• [EXERCISE]
Output must match the data below exactly from its first line through the line that contains "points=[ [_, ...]", with no other line.

[Extracted records]
- - - - - - -
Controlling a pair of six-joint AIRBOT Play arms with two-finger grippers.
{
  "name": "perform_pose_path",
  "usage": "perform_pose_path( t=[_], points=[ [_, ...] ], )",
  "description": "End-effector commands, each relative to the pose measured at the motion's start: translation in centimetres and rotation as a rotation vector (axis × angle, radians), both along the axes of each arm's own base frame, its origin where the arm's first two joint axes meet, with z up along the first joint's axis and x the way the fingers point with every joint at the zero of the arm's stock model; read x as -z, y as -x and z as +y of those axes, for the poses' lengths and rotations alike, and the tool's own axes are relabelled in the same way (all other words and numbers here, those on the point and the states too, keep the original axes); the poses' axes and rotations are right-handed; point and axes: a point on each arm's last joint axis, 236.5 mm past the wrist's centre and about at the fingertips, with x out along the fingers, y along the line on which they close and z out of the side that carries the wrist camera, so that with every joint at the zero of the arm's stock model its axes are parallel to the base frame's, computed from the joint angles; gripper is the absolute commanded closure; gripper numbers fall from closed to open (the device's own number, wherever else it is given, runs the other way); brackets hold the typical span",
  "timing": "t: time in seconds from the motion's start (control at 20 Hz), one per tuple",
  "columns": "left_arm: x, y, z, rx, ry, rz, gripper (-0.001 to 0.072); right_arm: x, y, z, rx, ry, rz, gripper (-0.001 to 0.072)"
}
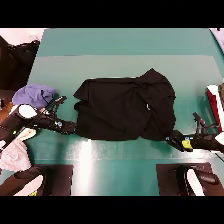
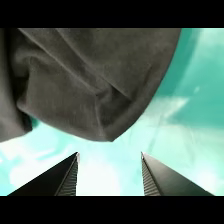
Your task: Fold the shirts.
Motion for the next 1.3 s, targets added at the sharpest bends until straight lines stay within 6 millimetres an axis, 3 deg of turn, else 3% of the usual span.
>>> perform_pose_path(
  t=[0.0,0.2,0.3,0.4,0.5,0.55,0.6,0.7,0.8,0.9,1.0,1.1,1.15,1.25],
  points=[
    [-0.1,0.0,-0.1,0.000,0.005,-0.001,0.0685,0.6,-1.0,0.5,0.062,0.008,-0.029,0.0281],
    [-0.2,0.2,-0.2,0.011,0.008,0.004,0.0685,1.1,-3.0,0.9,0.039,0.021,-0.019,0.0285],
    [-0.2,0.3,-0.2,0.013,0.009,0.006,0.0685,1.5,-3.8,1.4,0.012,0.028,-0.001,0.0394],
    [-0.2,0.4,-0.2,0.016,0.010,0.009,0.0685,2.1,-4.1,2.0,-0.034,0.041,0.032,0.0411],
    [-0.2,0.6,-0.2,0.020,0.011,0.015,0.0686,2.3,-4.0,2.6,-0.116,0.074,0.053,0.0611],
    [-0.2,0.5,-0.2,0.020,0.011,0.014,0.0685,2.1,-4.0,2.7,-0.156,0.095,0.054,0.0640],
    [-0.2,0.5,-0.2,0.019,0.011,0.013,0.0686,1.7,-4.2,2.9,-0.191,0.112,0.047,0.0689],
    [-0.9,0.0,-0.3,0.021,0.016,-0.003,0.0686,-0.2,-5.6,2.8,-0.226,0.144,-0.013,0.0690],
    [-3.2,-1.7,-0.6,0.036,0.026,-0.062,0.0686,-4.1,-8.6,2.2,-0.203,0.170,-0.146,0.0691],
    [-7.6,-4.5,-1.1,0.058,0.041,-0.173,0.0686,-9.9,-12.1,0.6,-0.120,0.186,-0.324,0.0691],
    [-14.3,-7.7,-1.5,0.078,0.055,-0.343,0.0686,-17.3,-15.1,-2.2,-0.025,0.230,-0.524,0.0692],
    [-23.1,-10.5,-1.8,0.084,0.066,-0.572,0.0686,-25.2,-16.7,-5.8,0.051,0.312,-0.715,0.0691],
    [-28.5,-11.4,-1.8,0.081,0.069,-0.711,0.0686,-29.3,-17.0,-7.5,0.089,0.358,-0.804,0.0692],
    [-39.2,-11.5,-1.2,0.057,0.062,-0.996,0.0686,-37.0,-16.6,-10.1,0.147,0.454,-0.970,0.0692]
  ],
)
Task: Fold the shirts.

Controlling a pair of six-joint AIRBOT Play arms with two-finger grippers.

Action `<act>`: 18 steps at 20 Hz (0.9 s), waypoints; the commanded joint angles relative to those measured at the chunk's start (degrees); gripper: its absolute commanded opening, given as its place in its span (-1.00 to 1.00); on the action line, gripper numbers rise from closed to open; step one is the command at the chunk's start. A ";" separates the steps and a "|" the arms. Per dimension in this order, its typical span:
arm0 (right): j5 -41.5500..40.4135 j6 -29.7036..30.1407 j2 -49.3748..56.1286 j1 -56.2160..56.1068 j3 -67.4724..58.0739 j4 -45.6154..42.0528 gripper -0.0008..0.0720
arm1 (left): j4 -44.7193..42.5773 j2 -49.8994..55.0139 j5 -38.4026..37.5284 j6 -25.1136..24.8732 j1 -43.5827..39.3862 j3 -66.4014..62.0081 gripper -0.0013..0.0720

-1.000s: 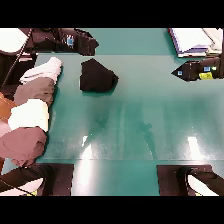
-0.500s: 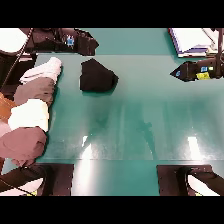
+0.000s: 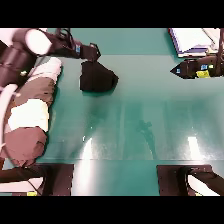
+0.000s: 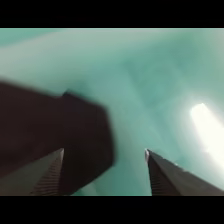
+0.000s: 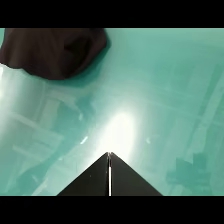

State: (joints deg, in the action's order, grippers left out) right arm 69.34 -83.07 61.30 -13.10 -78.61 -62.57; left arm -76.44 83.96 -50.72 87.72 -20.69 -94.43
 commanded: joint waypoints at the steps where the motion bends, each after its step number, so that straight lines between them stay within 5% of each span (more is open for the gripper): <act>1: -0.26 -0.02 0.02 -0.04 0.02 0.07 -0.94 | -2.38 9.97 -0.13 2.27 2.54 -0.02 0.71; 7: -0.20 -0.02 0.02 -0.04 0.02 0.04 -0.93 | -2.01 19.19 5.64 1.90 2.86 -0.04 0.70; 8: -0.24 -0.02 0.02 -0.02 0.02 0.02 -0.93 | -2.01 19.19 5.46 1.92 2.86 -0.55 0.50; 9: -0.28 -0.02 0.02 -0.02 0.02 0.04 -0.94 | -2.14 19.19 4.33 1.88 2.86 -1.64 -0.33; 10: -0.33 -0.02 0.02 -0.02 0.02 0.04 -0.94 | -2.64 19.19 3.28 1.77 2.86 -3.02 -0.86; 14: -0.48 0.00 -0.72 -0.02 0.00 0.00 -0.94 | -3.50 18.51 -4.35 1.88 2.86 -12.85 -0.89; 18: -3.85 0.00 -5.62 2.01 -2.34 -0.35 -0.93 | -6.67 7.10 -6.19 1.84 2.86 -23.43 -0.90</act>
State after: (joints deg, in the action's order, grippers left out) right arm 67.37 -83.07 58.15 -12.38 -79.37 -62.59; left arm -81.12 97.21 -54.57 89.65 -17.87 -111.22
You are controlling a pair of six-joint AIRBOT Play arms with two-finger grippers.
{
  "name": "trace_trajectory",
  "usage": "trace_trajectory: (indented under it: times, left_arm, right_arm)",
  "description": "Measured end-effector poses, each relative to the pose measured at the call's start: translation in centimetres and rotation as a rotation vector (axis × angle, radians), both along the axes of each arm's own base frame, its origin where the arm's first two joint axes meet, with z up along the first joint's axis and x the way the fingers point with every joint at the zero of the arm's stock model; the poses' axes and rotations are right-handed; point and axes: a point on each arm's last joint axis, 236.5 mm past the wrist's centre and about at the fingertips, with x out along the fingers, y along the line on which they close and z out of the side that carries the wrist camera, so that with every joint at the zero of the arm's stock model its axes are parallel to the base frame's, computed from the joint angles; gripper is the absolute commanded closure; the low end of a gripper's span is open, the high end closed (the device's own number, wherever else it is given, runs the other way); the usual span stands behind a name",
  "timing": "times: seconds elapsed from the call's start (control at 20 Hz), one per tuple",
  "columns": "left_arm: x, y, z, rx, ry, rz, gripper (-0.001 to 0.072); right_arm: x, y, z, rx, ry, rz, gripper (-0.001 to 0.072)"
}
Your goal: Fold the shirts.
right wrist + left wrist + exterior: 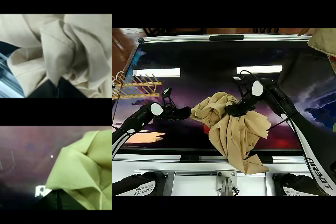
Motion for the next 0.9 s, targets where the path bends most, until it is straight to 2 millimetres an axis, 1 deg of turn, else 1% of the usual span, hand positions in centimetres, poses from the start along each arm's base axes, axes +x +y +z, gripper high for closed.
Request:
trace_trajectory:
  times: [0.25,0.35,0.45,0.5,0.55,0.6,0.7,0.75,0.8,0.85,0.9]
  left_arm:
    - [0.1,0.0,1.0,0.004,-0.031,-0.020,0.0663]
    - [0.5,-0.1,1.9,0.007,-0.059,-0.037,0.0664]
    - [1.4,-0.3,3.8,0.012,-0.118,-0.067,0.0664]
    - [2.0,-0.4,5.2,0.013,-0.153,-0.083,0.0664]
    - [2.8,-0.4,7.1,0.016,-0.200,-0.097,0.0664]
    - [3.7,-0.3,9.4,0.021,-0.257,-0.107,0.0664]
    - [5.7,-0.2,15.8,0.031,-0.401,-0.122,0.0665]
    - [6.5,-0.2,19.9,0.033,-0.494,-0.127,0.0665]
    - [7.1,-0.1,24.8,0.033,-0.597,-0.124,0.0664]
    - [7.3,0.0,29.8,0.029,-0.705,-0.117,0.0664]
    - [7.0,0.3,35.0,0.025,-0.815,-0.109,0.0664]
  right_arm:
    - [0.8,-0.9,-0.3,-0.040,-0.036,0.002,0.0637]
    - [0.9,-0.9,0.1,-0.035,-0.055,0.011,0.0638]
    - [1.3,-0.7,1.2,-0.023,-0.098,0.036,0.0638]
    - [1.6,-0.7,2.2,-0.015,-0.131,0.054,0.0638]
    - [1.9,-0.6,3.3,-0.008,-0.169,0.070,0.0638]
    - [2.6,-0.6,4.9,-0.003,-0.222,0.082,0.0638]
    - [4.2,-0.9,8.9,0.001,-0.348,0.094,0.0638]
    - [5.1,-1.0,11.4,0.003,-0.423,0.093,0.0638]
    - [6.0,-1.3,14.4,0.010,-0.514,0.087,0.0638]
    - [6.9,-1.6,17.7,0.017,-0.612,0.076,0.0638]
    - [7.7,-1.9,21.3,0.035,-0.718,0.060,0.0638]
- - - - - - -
• [RESPONSE TO THIS EXERCISE]
Controlling a pair of six-joint AIRBOT Play arms with two-finger grippers.
{
  "name": "perform_pose_path",
  "usage": "perform_pose_path( t=[_], points=[ [_, ...] ], )",

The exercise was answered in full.